This dataset contains a manually curated set of known undisclosed paid editor (UPE) accounts from Wikipedia. This is not a complete set of known editors. Editors who do not appear in this set are not guaranteed to not be paid editors.
See also https://en.wikipedia.org/wiki/Wikipedia:Paid-contribution_disclosure
The dataset contains four columns:
- user_name: The username of the UPE
- case_page_name: The page name (title) of a page describing the case through which paid editing was discovered.
- type: One of three types of UPEs (described below)
- notes: Any notes that a dataset curator chose to include with the example.
Type 1
User makes just over 10 minor edits. Is quiet for a few days well waiting for autoconfirm (user right) to kick in (takes 4 days). Then creates a promotional article in one big edit followed by the account going silent.

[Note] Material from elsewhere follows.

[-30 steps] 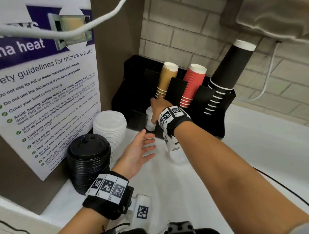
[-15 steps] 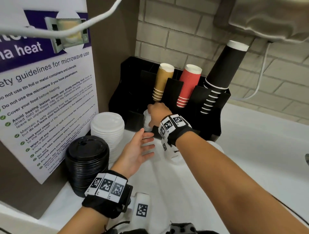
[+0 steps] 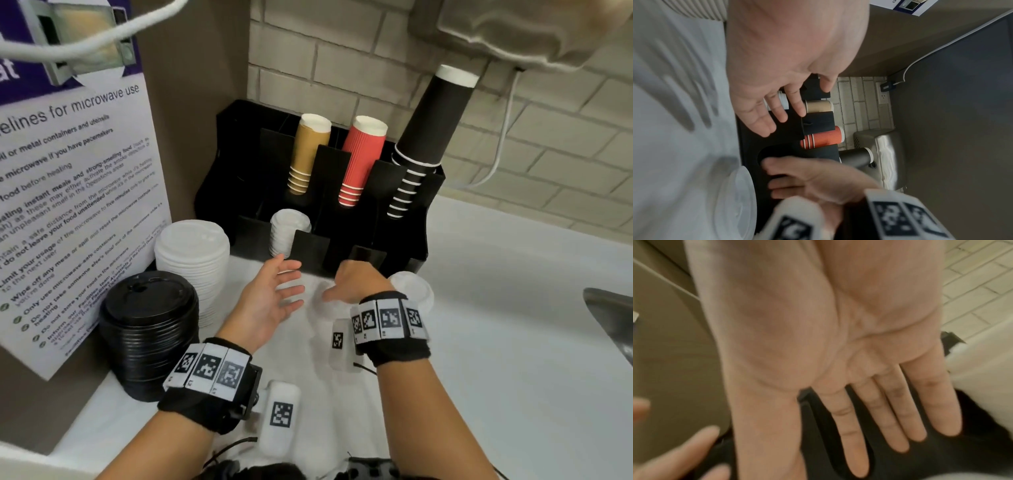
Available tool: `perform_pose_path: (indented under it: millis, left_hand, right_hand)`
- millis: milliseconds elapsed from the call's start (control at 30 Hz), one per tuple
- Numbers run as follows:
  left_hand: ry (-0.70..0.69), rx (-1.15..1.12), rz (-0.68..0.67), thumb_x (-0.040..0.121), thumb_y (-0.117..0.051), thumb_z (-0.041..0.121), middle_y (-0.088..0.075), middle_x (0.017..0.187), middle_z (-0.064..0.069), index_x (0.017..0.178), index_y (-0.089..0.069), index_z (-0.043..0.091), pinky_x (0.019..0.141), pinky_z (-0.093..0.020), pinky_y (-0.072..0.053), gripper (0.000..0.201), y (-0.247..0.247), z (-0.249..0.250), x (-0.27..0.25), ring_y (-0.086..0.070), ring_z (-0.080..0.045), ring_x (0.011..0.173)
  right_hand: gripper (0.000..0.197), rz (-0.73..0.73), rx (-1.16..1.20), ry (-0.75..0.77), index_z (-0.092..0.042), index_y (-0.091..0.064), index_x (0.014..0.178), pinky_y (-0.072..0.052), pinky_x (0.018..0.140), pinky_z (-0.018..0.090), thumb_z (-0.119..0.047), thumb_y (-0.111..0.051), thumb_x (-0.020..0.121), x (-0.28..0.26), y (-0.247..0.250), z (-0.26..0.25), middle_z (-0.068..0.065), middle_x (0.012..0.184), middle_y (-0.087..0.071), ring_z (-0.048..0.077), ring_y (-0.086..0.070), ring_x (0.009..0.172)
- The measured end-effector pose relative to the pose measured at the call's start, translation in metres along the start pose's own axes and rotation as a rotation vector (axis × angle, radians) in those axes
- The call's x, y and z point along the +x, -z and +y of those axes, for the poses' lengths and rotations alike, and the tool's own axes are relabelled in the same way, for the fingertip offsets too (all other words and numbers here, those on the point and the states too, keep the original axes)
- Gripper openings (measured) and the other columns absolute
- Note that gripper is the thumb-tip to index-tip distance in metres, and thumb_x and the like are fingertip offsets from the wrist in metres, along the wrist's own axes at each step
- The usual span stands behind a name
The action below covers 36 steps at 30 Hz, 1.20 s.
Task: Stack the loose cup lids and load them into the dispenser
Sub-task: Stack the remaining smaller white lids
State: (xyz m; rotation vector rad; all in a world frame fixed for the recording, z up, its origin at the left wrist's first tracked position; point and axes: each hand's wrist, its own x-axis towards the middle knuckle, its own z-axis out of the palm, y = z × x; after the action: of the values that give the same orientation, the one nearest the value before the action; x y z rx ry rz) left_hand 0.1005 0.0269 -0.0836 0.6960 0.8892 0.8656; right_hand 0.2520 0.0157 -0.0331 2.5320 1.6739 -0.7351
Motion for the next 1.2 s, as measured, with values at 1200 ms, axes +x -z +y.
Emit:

This is the main priority. These are present in the largest numbers and are the clearest pattern. They also cause the most damage to our shared brand.
Type 2
User is an obvious newbie. Makes lots of mistakes. Often turns out to be internal staff.
Not a key priority. We already manage these cases fairly well as they are often so obvious.
Type 3
Undisclosed paid editor, but one who only moves on to new accounts once their current account gets detected.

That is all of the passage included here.